_Task:_ Look in the material below for the line with "If any white" and the line with "Everything in this", then set down exactly those two lines and all lines between, nothing more.

====

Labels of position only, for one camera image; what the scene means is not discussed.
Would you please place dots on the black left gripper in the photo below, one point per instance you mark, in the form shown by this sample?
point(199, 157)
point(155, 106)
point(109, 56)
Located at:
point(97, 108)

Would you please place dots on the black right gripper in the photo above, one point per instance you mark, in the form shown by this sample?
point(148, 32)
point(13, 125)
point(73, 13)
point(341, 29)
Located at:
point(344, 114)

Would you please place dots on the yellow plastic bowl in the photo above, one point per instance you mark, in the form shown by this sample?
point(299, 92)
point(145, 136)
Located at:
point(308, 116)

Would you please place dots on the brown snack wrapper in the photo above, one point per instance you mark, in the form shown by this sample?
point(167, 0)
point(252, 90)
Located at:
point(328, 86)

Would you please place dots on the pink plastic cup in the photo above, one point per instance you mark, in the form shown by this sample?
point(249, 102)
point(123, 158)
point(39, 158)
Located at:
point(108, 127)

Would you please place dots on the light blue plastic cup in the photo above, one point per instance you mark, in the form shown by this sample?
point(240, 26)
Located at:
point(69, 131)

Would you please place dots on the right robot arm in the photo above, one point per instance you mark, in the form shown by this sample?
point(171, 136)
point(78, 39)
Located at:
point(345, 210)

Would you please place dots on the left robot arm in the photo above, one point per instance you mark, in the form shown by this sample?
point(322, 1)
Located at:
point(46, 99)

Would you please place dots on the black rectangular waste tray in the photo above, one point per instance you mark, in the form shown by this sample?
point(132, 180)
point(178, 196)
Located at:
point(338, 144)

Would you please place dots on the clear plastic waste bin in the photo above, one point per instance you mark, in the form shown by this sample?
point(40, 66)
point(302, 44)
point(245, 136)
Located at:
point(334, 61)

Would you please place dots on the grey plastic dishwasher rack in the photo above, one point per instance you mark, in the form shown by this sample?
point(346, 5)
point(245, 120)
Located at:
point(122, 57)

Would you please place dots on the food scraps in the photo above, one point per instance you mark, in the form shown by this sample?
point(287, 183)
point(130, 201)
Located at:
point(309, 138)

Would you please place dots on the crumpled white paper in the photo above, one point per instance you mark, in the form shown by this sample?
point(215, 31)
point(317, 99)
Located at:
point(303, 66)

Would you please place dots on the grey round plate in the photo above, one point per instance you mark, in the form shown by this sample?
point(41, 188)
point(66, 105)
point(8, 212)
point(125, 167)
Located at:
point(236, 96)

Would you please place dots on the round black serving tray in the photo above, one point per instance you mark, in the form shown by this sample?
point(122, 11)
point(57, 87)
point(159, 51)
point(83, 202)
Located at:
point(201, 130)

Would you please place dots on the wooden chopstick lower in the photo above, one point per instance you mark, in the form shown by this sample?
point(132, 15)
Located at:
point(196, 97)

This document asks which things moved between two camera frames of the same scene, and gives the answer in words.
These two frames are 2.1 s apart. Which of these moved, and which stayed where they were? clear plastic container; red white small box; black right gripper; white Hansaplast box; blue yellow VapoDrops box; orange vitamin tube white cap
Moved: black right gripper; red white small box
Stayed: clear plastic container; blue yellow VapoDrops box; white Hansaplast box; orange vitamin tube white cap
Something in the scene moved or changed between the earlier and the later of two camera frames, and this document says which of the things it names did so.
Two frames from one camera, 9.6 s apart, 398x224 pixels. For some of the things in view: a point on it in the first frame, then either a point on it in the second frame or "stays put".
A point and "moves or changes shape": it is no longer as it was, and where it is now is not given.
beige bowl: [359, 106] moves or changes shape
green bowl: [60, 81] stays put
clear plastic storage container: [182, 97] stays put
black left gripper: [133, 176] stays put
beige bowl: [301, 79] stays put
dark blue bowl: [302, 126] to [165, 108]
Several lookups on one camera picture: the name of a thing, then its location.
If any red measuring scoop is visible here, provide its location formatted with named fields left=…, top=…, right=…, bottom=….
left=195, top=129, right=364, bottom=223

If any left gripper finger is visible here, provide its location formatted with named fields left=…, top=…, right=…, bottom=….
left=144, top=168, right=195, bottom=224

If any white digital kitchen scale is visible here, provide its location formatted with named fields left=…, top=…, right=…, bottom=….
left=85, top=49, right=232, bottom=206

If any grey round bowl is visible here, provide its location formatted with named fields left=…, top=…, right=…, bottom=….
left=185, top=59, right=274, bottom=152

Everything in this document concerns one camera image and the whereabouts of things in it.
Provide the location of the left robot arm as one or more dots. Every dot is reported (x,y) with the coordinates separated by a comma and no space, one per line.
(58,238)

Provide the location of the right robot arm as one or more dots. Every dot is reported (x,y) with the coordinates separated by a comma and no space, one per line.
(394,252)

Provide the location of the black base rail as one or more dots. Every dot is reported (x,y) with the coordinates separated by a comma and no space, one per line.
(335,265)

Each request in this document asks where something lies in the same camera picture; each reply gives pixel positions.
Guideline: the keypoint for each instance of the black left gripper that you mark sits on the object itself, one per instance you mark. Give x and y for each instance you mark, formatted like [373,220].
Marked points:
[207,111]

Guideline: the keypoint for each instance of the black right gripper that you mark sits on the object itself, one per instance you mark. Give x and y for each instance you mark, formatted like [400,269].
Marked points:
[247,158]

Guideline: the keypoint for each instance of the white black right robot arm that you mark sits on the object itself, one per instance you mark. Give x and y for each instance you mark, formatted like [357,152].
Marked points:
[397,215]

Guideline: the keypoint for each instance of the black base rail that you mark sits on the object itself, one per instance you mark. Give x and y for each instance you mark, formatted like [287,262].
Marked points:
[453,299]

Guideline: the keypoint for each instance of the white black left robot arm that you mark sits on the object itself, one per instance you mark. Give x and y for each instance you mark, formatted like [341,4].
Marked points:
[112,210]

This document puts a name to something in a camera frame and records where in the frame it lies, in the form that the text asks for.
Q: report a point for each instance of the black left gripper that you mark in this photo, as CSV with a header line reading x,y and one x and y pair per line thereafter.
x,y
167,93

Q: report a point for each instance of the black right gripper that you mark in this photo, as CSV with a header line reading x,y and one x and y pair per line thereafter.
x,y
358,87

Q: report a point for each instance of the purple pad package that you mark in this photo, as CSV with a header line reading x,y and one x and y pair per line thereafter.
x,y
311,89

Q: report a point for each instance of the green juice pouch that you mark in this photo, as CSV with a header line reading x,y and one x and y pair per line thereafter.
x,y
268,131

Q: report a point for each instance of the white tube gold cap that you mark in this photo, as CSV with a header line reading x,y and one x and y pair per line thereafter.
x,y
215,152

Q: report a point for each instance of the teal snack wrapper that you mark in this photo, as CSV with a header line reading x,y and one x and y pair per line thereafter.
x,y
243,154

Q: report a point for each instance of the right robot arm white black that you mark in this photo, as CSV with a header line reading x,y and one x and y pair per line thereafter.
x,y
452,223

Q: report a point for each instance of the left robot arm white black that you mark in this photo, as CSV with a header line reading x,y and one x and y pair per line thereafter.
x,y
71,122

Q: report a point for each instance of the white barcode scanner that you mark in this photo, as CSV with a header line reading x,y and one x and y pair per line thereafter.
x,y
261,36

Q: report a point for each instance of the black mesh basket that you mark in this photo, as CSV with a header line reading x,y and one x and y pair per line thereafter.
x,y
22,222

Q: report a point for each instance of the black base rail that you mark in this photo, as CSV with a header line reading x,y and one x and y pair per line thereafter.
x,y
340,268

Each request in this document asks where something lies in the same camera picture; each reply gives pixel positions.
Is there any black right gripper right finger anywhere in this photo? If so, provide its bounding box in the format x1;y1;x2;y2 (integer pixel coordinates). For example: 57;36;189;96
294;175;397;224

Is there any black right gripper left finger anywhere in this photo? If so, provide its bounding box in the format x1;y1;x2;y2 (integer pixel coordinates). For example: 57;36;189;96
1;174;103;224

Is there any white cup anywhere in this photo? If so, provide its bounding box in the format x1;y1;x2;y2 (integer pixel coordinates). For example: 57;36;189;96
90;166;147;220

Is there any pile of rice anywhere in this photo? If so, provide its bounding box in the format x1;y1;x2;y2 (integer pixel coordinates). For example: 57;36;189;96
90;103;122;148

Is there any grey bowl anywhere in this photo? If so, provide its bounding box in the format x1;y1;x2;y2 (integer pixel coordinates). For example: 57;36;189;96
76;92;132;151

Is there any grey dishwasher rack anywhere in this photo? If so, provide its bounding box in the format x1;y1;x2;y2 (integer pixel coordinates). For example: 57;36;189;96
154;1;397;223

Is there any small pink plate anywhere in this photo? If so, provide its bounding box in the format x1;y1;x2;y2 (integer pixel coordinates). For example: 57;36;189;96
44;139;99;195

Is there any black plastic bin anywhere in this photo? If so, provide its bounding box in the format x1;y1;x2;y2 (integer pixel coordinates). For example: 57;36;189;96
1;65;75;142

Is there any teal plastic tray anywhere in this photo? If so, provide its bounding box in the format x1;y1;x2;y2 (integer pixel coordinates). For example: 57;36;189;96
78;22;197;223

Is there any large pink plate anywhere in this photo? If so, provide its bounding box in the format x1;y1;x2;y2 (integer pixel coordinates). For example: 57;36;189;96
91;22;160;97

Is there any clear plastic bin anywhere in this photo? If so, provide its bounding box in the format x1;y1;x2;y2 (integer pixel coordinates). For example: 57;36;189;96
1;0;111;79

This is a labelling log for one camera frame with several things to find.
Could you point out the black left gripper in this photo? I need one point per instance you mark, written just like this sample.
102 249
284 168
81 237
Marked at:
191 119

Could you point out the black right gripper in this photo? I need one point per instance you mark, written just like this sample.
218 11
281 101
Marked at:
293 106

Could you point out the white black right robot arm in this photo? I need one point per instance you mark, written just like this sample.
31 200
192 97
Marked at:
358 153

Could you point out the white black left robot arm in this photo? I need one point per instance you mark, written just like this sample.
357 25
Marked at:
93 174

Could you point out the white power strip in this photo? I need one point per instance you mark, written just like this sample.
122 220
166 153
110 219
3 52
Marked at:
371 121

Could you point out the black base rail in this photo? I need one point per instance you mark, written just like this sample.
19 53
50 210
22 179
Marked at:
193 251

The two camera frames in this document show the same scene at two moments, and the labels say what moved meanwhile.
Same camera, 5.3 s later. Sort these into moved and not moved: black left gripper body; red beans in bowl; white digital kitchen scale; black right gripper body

====

_Output:_
If any white digital kitchen scale is visible here, provide its location formatted with named fields left=…, top=…, right=…, bottom=….
left=85, top=49, right=232, bottom=206

If any grey round bowl is visible here, provide its location formatted with named fields left=…, top=…, right=…, bottom=….
left=185, top=59, right=274, bottom=152

Everything in this document concerns one camera image and the whereabouts of things in it.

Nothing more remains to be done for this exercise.